Assignment >> Exactly the lines from the start of the data through the line containing "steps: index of" should be output, with both ends kept and nothing added.

Source material >>
[Start of section]

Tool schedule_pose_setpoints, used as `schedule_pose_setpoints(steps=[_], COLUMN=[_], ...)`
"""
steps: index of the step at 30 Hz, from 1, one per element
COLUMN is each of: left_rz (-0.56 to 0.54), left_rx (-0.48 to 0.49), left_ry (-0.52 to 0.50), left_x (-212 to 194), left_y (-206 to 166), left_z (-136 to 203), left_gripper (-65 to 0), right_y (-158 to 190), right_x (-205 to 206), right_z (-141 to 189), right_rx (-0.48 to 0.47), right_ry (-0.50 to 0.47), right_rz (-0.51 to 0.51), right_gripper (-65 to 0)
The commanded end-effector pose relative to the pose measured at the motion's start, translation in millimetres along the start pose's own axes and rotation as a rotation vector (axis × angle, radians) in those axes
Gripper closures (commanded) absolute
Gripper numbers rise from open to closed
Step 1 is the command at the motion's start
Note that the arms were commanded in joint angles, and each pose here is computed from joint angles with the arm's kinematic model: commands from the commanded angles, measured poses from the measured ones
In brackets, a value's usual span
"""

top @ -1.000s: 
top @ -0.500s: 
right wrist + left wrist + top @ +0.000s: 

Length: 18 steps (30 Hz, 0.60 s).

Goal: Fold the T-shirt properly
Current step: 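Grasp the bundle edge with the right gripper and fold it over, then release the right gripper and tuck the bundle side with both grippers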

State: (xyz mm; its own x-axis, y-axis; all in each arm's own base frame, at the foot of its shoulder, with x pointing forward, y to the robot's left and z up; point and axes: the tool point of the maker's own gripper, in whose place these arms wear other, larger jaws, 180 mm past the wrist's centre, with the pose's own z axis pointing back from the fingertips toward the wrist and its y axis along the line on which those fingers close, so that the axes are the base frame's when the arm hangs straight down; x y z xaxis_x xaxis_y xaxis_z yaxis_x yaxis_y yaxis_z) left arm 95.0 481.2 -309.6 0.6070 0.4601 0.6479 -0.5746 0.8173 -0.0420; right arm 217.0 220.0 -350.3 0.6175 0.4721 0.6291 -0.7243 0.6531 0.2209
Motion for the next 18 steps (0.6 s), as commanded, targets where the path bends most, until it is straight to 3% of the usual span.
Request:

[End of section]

Result for this task >>
Tool schedule_pose_setpoints, used as `schedule_pose_setpoints(steps=[_], COLUMN=[_], ...)`
"""
steps: index of the step at 30 Hz, from 1, one per element

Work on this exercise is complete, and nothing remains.